All Eyes on the Miami River
By Jill Patterson
They say every great city has a great river. While it may not be as majestic as the Seine or as stately as the Thames, the Miami River has a unique history as long and vibrant as that of our city. After all, the River is our birthplace. And with all the hoopla about Miami evolving into an international city, it seems about time we turned our focus to the River and gave it the attention it deserves.
The Miami River originated from the Everglades and ran unimpeded to the mouth of Biscayne Bay, fed by underwater springs and tributaries. The natives made it their home more than 2,000 years ago, as evidenced by the stone circles found on the south shores and, more recently, north banks. Imagine the pristine beauty and wildlife Ponce de Leon encountered when he visited the area and noted the Tequesta settlements in 1513. While the River was the site of the Brickell trading post, the advent of the railroad changed it forever and made it a working river. To this day, it is heavily used as an alternative port to PortMiami for smaller vessels from the Caribbean and handles $4 billion in cargo a year, according to the Miami Herald.
Charting a course down the River cross-sects a wide variety of Miami life and is a bit like taking a journey through time. The upper river is rough and industrial, with boatyards and old marinas that remind us that the River has been a smuggler’s paradise for decades, from Prohibition to the cocaine days. At the middle river, you will find Spring Garden, a lovely green oasis of historic homes marooned by industry on all sides. Farther downstream, pass under the Flagler and 5th Street bridges, the banks rise up hundreds of feet as the River meanders through a canyon of the latest residential condo boom. Battered cargo ships and tugboats make way for glistening mega yachts parked near the River’s mouth, home to some of Miami’s most exclusive restaurants, such as Zuma and Il Gabbiano.

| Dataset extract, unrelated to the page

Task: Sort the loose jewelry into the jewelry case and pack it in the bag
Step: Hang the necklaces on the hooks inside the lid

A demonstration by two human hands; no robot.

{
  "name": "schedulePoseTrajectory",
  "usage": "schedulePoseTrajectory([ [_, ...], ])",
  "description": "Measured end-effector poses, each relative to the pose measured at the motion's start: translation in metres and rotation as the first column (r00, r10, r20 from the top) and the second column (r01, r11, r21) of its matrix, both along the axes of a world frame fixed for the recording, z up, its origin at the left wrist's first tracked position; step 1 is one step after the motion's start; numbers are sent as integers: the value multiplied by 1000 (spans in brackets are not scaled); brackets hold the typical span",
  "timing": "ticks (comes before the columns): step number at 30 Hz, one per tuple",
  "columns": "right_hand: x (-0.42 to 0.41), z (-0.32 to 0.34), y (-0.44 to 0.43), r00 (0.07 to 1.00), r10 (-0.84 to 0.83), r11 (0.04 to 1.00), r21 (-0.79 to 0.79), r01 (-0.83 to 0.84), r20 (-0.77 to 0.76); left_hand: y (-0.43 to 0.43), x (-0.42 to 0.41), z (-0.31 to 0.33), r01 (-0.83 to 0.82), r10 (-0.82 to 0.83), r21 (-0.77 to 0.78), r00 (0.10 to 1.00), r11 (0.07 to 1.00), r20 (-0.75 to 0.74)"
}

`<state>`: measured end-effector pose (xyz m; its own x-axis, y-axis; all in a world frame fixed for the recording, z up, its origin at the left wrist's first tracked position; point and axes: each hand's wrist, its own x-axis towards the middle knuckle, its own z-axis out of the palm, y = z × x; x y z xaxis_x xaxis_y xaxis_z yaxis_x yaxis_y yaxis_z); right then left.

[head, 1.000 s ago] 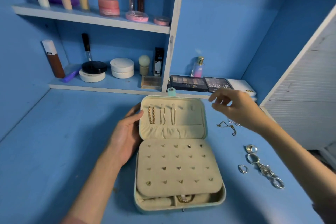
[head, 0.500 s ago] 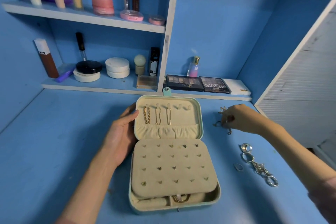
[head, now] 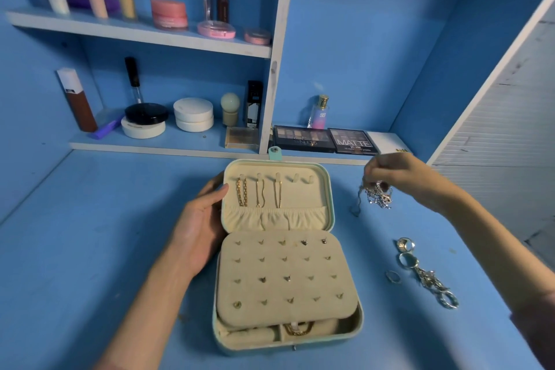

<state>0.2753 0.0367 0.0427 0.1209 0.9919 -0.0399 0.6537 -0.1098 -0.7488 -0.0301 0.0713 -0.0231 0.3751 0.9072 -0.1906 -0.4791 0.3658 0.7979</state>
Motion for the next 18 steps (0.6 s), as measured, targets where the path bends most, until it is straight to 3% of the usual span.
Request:
schedulePoseTrajectory([
  [3,-10,20,0,966,44,998,45,-34,-256,-1,0,0,-2,2,-6,1000,1000,-3],
  [8,-40,43,3,871,124,991,109,-82,-475,-1,0,1,-8,8,-16,1000,1000,-5],
  [18,-84,44,17,915,255,966,114,-231,-313,-1,-1,1,0,0,5,1000,1000,5],
])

While the last building cycle brought many buildings near to the River’s shores, the scope of new developments planned right now looks as if it will change the River’s character forever. The map on the next page outlines some of the approved, massive new projects. For instance, 444 Brickell, renamed One Brickell, across from the Viceroy/Icon will be developed by The Related Group, with three buildings, one of them 80 stories. Just upstream on the same side will be Miami
Riverwalk developed by the Chetrit Group and Ari Pearl, designed by Kobi Karp. Karp sees the River as the “hearty, historical spine or backbone” of Miami and instead of turning his back to it, as many projects have done, he plans to feature the River as the highlight of the project, making it its “front yard.” The neighboring Jose Marti Park will be renovated and the city streets will be opened out to invite people to come and enjoy the open spaces down to the water. At a recent hearing at the Urban Design Review Board, Pearl said, “The Riverwalk and Park will be to Miami what the High Line and Battery Park are to New York. We are creating something special, which will be amongst the most important public spaces in the city.” The project plans to have four buildings, 60 stories each, a combination of residential, hotel, office and commercial. Finally, much farther up toward the “Health District,” will be River Landing, developed by Andrew Hellinger, which will feature 426,000 sf of retail, 475 apartments and 1,500 linear feet of riverfront park. In fact, the Miami River Commission mandates that any new development must put forth 50 feet from the River’s edge for the public riverwalk, but many projects are giving more space, such as FAR Properties, developing the River Point park parcels on the north side, which will be designating 65-78 feet of public space in front of the River. That project calls for twin 60-story towers, a mix of condos, commercial and lodging. In exchange for developers building beyond height restrictions, many are giving back improvements, such as extending the south portion of the public riverwalk or adding “off” lanes to 95 to ease up traffic. A total of 9,448 residential units and 530 hotel rooms are either previously approved or undergoing permitting.
Other notable new projects along the River are Sea Vault, a mega-yacht marina for 14 lucky ships. The marina will have slips up to 230 feet long with a three-story ancillary support building at the end of each slip with separate crew and captains quarters. Miami preservationist and hotelier Avra Jain has recently purchased the Historic Miami River Inn just south of the Flagler Bridge. Ms. Jain has been largely responsible for the successful restoration of the MiMo hotel district along Biscayne Boulevard. It is rumored she has hired acclaimed designer Stephane Dipoux (Nikki Beach, Pearl, Buddha Bar) for the project. Inspired by the roaring success of Seaspice (formerly Seasalt & Pepper), a number of new restaurants will be dotting the shores, including Sushi Samba and British sensation Duck
Miami River Commission
It appears the River is the next big thing and, thankfully, the Miami River Commission is doing great work reviewing projects and funneling funds and energy in the right directions. At this point, all of the River has been cleaned and dredged, with the exception of Wagner Creek, which will begin a $20 million cleanup this year. Because most of the real estate along the River is privately owned, the River has long been hidden from public view. As these waterfront parcels change hands, it makes a unique opportunity for development to allow access and enjoyment of our historic treasure and feature our River front and center. And as the city grows, it seems we are coming full circle back to where we started.